Exercise:
With no line omitted, restate the records below exactly as they appear.

***** Dataset extract

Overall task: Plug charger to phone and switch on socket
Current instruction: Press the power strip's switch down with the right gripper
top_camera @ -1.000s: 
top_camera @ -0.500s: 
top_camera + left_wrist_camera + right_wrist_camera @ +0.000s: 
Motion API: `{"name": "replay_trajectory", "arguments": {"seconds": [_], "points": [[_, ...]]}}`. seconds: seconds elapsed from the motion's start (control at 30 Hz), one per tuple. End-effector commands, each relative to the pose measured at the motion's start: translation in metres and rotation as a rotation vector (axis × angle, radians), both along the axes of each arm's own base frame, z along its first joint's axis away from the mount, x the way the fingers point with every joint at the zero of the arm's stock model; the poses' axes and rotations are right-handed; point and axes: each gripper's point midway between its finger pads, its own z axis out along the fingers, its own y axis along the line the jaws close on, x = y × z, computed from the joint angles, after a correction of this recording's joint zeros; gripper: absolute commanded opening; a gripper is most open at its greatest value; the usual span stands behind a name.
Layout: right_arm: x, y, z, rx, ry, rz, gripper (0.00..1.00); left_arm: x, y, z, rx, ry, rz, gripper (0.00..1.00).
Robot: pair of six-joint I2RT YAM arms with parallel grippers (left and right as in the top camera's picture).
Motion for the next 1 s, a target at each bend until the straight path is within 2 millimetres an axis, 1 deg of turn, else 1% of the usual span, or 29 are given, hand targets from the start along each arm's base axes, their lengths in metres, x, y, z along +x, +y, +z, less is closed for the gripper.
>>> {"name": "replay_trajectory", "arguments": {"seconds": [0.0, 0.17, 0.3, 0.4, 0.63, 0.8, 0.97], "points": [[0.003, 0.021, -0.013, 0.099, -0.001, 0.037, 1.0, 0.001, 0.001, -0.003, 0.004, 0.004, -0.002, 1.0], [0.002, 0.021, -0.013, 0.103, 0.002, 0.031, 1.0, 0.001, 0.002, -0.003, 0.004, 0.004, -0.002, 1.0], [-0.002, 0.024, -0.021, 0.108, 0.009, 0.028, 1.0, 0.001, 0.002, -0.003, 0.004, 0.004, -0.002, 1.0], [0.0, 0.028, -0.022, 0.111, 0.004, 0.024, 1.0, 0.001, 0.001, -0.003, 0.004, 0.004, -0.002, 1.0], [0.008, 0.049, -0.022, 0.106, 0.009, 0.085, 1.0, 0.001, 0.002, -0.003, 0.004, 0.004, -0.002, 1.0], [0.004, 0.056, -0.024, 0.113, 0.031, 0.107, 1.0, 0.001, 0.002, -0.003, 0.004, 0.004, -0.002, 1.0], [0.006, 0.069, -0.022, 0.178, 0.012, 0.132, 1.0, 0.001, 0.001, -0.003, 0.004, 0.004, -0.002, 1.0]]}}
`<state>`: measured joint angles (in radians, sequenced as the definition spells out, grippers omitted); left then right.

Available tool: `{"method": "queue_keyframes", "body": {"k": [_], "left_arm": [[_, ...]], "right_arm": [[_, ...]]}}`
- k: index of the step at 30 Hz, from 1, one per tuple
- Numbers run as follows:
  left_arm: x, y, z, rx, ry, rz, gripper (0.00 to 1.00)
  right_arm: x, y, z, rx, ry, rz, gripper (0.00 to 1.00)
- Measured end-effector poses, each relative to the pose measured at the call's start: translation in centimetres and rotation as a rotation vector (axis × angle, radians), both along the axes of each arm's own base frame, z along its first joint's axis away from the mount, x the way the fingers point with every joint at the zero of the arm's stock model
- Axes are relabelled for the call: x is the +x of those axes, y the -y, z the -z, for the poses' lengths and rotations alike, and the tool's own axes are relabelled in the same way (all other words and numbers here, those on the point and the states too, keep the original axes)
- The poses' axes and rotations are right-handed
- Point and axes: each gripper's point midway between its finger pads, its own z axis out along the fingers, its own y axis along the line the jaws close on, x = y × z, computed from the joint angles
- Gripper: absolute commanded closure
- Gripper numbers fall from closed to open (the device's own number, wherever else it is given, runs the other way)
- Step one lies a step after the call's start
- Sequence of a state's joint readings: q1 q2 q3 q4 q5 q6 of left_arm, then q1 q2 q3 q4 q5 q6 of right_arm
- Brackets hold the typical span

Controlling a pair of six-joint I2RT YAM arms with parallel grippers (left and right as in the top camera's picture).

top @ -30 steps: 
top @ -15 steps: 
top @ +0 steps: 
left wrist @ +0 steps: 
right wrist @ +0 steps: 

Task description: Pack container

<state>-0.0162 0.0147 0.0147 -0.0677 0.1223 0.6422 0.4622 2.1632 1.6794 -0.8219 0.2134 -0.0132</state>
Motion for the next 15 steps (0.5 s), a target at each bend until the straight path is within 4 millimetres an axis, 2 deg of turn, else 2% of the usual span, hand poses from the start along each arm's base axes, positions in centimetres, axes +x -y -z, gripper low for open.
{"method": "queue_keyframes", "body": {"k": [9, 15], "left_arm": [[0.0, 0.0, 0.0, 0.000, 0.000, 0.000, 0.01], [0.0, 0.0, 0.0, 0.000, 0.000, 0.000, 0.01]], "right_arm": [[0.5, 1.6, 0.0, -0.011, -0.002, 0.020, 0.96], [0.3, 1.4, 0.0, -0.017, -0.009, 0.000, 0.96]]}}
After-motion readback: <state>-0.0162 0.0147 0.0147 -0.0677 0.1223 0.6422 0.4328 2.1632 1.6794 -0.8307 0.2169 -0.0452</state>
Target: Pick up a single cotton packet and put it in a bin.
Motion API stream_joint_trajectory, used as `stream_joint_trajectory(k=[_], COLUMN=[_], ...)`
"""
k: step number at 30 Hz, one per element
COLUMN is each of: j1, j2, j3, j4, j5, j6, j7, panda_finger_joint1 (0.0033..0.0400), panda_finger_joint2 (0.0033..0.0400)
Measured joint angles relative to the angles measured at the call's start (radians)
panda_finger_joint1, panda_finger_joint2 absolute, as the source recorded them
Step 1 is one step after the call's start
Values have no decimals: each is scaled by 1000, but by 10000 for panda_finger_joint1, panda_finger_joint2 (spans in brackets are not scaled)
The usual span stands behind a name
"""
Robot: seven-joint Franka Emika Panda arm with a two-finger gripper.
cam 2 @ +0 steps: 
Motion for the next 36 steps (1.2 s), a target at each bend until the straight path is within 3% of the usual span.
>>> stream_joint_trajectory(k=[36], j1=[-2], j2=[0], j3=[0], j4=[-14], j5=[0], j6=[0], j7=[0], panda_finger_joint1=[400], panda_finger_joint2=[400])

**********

Task output:
Overall task: Plug charger to phone and switch on socket
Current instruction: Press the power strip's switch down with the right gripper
top_camera @ -1.000s: 
top_camera @ -0.500s: 
top_camera + left_wrist_camera + right_wrist_camera @ +0.000s: 
Motion API: `{"name": "replay_trajectory", "arguments": {"seconds": [_], "points": [[_, ...]]}}`. seconds: seconds elapsed from the motion's start (control at 30 Hz), one per tuple. End-effector commands, each relative to the pose measured at the motion's start: translation in metres and rotation as a rotation vector (axis × angle, radians), both along the axes of each arm's own base frame, z along its first joint's axis away from the mount, x the way the fingers point with every joint at the zero of the arm's stock model; the poses' axes and rotations are right-handed; point and axes: each gripper's point midway between its finger pads, its own z axis out along the fingers, its own y axis along the line the jaws close on, x = y × z, computed from the joint angles, after a correction of this recording's joint zeros; gripper: absolute commanded opening; a gripper is most open at its greatest value; the usual span stands behind a name.
Layout: right_arm: x, y, z, rx, ry, rz, gripper (0.00..1.00); left_arm: x, y, z, rx, ry, rz, gripper (0.00..1.00).
Robot: pair of six-joint I2RT YAM arms with parallel grippers (left and right as in the top camera's picture).
Motion for the next 1 s, a target at each bend until the straight path is within 2 millimetres an axis, 1 deg of turn, else 1% of the usual span, or 29 are given, hand targets from the start along each arm's base axes, their lengths in metres, x, y, z along +x, +y, +z, less is closed for the gripper.
>>> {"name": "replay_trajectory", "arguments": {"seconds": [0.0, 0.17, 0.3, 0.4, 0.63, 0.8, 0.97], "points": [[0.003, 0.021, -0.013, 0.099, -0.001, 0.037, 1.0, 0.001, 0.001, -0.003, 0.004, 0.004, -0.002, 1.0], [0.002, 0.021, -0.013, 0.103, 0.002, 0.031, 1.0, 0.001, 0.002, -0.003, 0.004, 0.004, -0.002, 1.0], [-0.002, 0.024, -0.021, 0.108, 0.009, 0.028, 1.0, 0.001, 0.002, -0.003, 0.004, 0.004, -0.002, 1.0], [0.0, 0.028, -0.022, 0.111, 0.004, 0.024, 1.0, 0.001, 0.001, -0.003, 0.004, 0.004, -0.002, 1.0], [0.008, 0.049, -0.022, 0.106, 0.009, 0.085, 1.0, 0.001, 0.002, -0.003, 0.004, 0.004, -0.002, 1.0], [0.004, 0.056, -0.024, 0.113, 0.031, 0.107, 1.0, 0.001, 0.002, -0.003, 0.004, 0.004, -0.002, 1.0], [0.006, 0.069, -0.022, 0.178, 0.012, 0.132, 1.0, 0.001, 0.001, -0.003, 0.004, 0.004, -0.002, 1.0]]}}
`<state>`: measured joint angles (in radians, sequenced as the definition spells out, grippers omitted); left then right.

Available tool: `{"method": "queue_keyframes", "body": {"k": [_], "left_arm": [[_, ...]], "right_arm": [[_, ...]]}}`
- k: index of the step at 30 Hz, from 1, one per tuple
- Numbers run as follows:
  left_arm: x, y, z, rx, ry, rz, gripper (0.00 to 1.00)
  right_arm: x, y, z, rx, ry, rz, gripper (0.00 to 1.00)
- Measured end-effector poses, each relative to the pose measured at the call's start: translation in centimetres and rotation as a rotation vector (axis × angle, radians), both along the axes of each arm's own base frame, z along its first joint's axis away from the mount, x the way the fingers point with every joint at the zero of the arm's stock model
- Axes are relabelled for the call: x is the +x of those axes, y the -y, z the -z, for the poses' lengths and rotations alike, and the tool's own axes are relabelled in the same way (all other words and numbers here, those on the point and the states too, keep the original axes)
- The poses' axes and rotations are right-handed
- Point and axes: each gripper's point midway between its finger pads, its own z axis out along the fingers, its own y axis along the line the jaws close on, x = y × z, computed from the joint angles
- Gripper: absolute commanded closure
- Gripper numbers fall from closed to open (the device's own number, wherever else it is given, runs the other way)
- Step one lies a step after the call's start
- Sequence of a state's joint readings: q1 q2 q3 q4 q5 q6 of left_arm, then q1 q2 q3 q4 q5 q6 of right_arm
- Brackets hold the typical span

Controlling a pair of six-joint I2RT YAM arms with parallel grippers (left and right as in the top camera's picture).

top @ -30 steps: 
top @ -15 steps: 
top @ +0 steps: 
left wrist @ +0 steps: 
right wrist @ +0 steps: 

Task description: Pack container

<state>-0.0162 0.0147 0.0147 -0.0677 0.1223 0.6422 0.4622 2.1632 1.6794 -0.8219 0.2134 -0.0132</state>
Motion for the next 15 steps (0.5 s), a target at each bend until the straight path is within 4 millimetres an axis, 2 deg of turn, else 2% of the usual span, hand poses from the start along each arm's base axes, positions in centimetres, axes +x -y -z, gripper low for open.
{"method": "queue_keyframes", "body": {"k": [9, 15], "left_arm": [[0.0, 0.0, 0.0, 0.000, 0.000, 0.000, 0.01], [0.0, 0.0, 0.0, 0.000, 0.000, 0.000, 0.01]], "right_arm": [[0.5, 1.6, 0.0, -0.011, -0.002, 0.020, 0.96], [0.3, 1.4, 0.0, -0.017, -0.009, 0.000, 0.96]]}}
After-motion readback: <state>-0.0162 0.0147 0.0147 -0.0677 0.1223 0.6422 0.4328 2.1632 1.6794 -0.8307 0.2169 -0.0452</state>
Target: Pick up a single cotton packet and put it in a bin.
Motion API stream_joint_trajectory, used as `stream_joint_trajectory(k=[_], COLUMN=[_], ...)`
"""
k: step number at 30 Hz, one per element
COLUMN is each of: j1, j2, j3, j4, j5, j6, j7, panda_finger_joint1 (0.0033..0.0400), panda_finger_joint2 (0.0033..0.0400)
Measured joint angles relative to the angles measured at the call's start (radians)
panda_finger_joint1, panda_finger_joint2 absolute, as the source recorded them
Step 1 is one step after the call's start
Values have no decimals: each is scaled by 1000, but by 10000 for panda_finger_joint1, panda_finger_joint2 (spans in brackets are not scaled)
The usual span stands behind a name
"""
Robot: seven-joint Franka Emika Panda arm with a two-finger gripper.
cam 2 @ +0 steps: 
Motion for the next 36 steps (1.2 s), a target at each bend until the straight path is within 3% of the usual span.
>>> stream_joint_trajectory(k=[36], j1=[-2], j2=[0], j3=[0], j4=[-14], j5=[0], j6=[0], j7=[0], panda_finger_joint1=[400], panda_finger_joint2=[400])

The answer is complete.